* TO DO *
Look for the word "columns" in the material below, then report each line where it occurs.

++++++

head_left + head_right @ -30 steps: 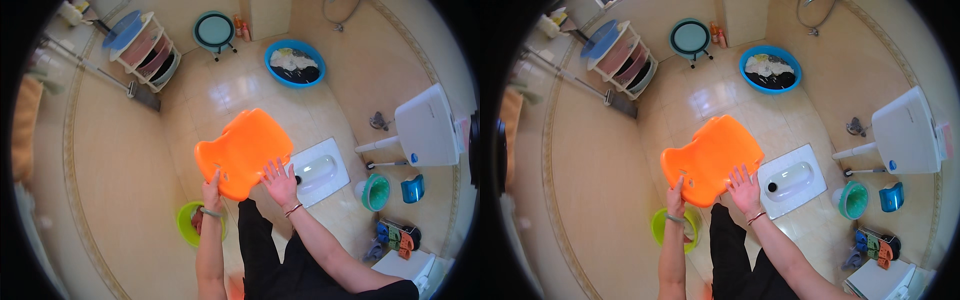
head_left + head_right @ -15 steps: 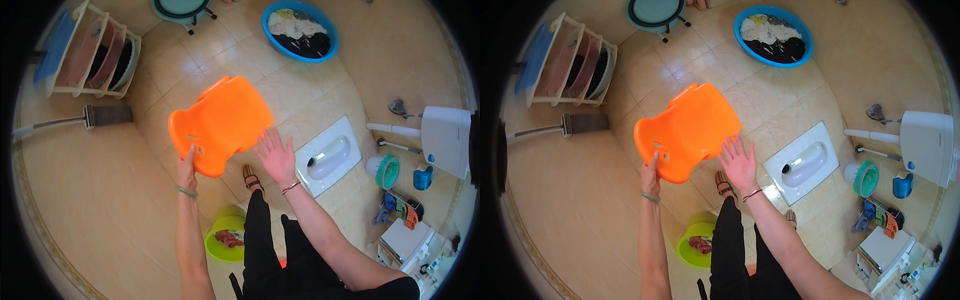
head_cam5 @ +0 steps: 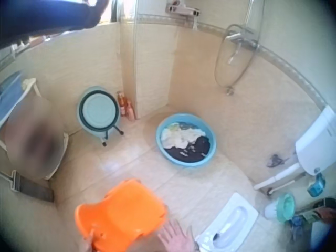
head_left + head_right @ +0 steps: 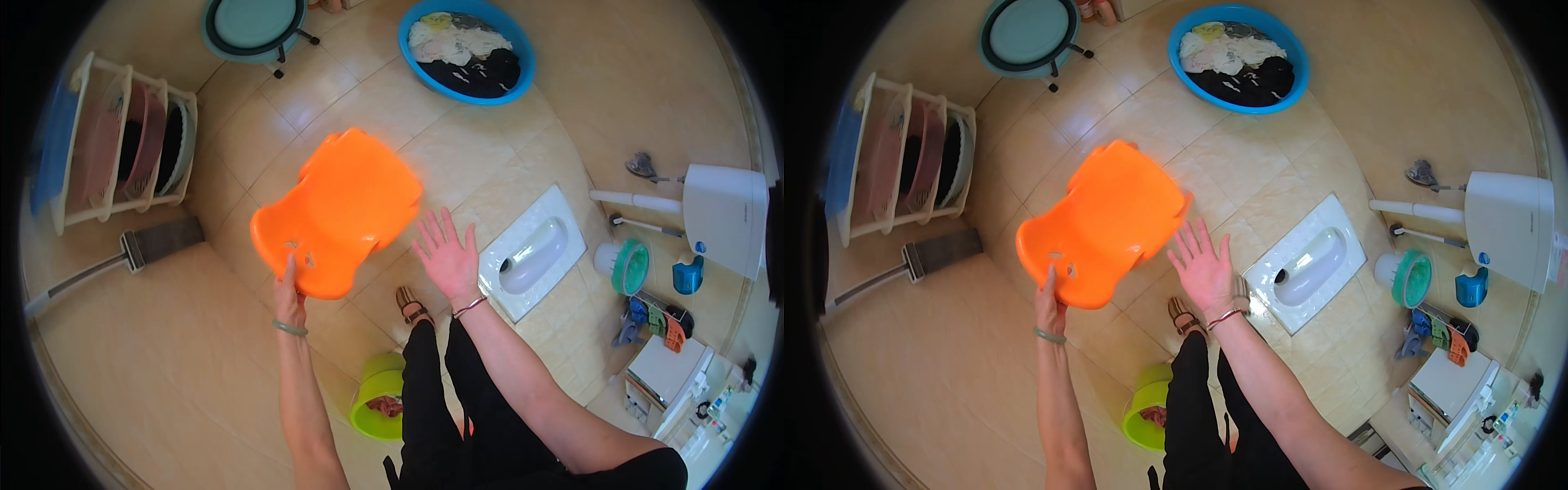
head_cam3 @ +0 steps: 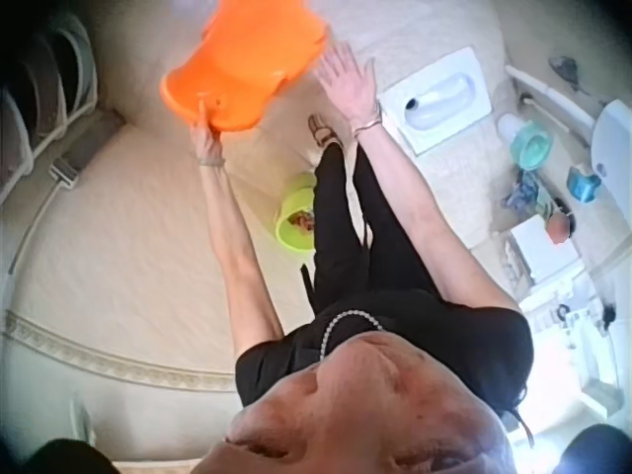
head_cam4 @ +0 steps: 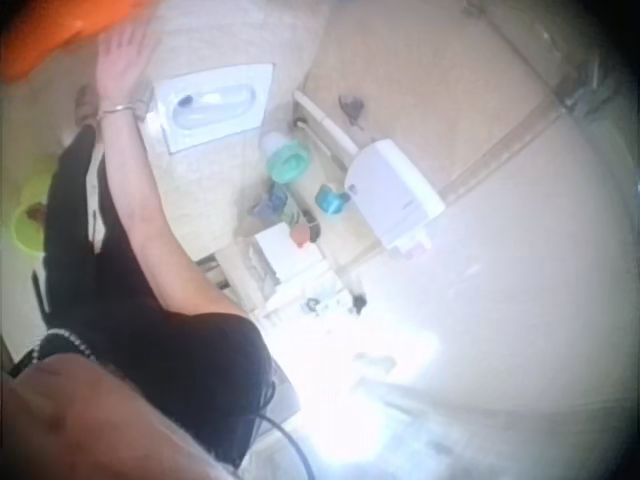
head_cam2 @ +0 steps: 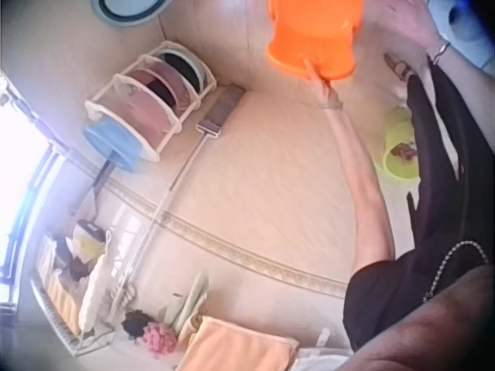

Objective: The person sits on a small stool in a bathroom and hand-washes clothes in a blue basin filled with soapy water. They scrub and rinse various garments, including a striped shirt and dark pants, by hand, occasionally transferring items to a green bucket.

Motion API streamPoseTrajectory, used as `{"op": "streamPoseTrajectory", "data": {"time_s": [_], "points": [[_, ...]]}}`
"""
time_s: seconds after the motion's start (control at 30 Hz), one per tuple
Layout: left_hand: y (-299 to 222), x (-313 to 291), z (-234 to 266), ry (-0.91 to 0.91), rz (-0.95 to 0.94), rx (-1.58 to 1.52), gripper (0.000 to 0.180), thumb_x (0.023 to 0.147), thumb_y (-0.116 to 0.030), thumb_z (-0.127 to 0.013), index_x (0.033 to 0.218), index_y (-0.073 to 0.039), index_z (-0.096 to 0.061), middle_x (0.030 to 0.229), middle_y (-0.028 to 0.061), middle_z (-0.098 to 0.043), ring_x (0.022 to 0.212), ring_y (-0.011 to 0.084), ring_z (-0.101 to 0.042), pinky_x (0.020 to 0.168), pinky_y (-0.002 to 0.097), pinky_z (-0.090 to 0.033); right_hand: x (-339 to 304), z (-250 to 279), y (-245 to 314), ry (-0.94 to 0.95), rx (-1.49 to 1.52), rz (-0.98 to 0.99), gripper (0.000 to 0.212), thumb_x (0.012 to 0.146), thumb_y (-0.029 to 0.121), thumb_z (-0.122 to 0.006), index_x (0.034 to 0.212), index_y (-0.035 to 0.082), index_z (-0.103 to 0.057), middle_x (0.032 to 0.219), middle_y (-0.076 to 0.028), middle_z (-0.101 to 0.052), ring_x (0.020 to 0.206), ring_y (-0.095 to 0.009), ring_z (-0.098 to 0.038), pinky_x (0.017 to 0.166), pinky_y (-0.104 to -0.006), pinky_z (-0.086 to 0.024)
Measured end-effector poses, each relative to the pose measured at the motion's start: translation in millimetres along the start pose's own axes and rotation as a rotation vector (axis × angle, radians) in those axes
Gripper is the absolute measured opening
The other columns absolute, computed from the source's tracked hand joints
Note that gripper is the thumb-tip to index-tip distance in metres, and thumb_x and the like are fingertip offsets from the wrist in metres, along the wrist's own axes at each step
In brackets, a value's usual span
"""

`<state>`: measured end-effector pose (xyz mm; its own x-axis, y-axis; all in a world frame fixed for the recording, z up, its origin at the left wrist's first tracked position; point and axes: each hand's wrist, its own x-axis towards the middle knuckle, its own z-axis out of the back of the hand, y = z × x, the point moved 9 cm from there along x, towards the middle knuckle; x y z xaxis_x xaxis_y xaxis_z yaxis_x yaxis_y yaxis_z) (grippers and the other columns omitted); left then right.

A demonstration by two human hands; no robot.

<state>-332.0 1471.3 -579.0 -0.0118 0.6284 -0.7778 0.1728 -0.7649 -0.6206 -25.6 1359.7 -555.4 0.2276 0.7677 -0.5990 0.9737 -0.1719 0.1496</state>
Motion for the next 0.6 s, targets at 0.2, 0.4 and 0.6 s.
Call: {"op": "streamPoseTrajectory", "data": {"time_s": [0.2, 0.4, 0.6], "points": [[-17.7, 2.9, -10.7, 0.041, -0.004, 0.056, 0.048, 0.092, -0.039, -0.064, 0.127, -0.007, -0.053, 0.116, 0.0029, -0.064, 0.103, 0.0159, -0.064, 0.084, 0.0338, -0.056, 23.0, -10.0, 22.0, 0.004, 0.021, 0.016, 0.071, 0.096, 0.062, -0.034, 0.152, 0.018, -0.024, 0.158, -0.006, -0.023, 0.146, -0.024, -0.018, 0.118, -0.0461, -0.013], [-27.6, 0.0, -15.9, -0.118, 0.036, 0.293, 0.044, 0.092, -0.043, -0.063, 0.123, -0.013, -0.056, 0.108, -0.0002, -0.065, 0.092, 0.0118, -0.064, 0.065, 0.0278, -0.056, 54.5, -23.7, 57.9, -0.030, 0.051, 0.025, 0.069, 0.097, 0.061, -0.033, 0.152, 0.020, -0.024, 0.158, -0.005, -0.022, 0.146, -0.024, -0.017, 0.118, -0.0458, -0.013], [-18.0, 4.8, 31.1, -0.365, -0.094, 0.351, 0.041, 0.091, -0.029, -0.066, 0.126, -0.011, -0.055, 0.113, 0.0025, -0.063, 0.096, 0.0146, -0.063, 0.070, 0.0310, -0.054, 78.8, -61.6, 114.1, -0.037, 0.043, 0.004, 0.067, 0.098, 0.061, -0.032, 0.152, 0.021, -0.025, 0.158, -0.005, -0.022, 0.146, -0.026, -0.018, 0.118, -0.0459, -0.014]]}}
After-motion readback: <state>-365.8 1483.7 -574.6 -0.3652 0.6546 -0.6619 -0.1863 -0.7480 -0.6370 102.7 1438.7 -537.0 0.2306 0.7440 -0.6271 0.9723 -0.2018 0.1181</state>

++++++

* TASK RESULT *
The other columns absolute, computed from the source's tracked hand joints
`<state>`: measured end-effector pose (xyz mm; its own x-axis, y-axis; all in a world frame fixed for the recording, z up, its origin at the left wrist's first tracked position; point and axes: each hand's wrist, its own x-axis towards the middle knuckle, its own z-axis out of the back of the hand, y = z × x, the point moved 9 cm from there along x, towards the middle knuckle; x y z xaxis_x xaxis_y xaxis_z yaxis_x yaxis_y yaxis_z) (grippers and the other columns omitted); left then right.

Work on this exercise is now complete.